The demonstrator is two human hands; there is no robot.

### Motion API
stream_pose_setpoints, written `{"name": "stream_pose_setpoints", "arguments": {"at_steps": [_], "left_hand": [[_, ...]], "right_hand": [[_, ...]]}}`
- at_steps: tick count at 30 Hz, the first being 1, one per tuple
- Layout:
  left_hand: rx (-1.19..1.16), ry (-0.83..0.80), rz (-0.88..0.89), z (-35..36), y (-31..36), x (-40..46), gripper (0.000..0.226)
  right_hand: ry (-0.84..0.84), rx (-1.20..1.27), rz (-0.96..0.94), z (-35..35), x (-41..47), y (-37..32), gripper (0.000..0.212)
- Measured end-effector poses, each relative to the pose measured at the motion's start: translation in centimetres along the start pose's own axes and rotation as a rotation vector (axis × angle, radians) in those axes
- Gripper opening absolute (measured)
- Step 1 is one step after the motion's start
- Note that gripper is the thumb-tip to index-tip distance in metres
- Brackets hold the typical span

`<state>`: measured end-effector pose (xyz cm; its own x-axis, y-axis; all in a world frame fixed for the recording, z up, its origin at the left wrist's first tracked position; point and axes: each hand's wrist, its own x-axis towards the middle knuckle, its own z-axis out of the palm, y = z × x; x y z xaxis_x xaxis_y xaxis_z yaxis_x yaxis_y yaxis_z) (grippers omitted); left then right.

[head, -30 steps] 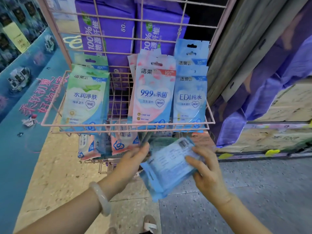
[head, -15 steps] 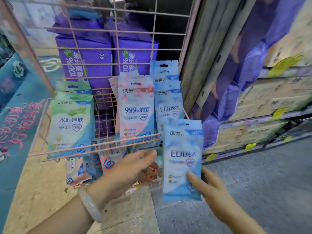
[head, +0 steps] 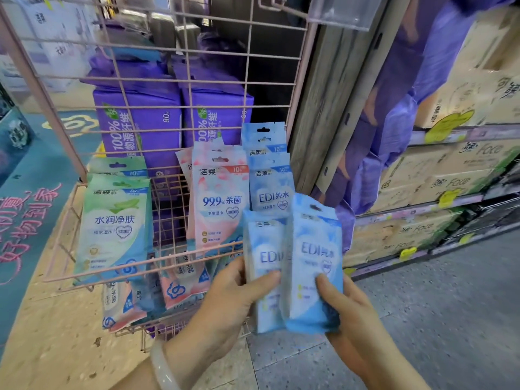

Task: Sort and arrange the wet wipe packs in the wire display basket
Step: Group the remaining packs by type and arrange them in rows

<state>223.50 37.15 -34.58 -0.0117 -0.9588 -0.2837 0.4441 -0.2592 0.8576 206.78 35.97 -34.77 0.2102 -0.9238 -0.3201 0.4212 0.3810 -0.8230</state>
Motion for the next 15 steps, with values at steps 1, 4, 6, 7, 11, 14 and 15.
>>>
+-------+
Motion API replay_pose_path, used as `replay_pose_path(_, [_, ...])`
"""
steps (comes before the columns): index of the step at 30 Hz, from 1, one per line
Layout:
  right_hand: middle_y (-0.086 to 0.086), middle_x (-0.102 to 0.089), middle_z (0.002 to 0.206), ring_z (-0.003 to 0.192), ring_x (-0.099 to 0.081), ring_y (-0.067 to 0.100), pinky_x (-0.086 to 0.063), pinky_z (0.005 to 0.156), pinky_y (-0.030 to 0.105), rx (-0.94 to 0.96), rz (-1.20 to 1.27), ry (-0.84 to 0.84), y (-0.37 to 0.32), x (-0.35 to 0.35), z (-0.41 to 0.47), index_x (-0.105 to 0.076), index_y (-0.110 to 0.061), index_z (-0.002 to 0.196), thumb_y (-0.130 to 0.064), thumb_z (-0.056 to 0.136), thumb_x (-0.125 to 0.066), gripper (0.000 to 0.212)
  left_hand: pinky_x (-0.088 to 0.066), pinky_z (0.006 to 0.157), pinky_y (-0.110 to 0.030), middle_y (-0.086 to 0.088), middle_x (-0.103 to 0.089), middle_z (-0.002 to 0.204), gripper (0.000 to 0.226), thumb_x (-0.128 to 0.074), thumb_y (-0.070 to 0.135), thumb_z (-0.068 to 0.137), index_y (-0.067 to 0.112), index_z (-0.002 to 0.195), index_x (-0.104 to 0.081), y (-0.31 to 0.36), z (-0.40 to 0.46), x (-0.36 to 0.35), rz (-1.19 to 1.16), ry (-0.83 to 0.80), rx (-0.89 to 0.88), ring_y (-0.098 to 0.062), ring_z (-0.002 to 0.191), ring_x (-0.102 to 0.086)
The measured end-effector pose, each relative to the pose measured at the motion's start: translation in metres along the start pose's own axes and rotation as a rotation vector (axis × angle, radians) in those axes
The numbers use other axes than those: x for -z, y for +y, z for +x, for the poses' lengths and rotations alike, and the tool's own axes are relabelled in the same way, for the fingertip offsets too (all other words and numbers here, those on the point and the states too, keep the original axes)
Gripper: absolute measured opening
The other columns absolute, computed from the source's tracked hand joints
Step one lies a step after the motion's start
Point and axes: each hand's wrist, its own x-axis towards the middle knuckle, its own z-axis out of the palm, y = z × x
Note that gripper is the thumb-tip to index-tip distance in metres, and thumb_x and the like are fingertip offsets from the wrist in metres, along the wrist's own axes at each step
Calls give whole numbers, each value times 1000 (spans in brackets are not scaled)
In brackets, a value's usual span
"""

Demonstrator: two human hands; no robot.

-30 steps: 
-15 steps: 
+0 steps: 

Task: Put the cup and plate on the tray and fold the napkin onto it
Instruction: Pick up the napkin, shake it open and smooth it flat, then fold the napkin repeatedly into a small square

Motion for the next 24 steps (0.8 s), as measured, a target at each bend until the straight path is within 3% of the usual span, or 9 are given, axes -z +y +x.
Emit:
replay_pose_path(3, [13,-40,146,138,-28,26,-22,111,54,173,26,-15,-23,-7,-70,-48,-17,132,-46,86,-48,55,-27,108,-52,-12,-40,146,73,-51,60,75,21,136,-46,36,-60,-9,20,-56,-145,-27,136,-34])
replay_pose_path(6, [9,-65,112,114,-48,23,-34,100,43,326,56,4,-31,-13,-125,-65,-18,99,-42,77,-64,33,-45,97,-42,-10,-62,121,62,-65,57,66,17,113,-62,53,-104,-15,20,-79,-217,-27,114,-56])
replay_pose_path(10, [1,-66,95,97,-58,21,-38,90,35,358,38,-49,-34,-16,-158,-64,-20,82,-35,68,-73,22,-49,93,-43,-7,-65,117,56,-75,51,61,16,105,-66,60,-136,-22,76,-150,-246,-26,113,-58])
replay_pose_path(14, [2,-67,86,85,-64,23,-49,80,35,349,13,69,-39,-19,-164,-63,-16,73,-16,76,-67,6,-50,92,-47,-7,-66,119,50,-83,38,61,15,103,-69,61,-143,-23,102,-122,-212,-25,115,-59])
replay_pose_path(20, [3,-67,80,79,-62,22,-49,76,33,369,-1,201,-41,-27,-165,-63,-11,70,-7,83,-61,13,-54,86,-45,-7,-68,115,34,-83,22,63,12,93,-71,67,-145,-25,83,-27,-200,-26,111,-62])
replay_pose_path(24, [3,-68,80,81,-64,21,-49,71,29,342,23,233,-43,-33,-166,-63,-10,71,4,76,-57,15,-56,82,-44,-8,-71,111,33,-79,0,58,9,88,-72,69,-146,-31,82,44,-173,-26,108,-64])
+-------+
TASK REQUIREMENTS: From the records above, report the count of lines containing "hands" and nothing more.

ANSWER BOX: 2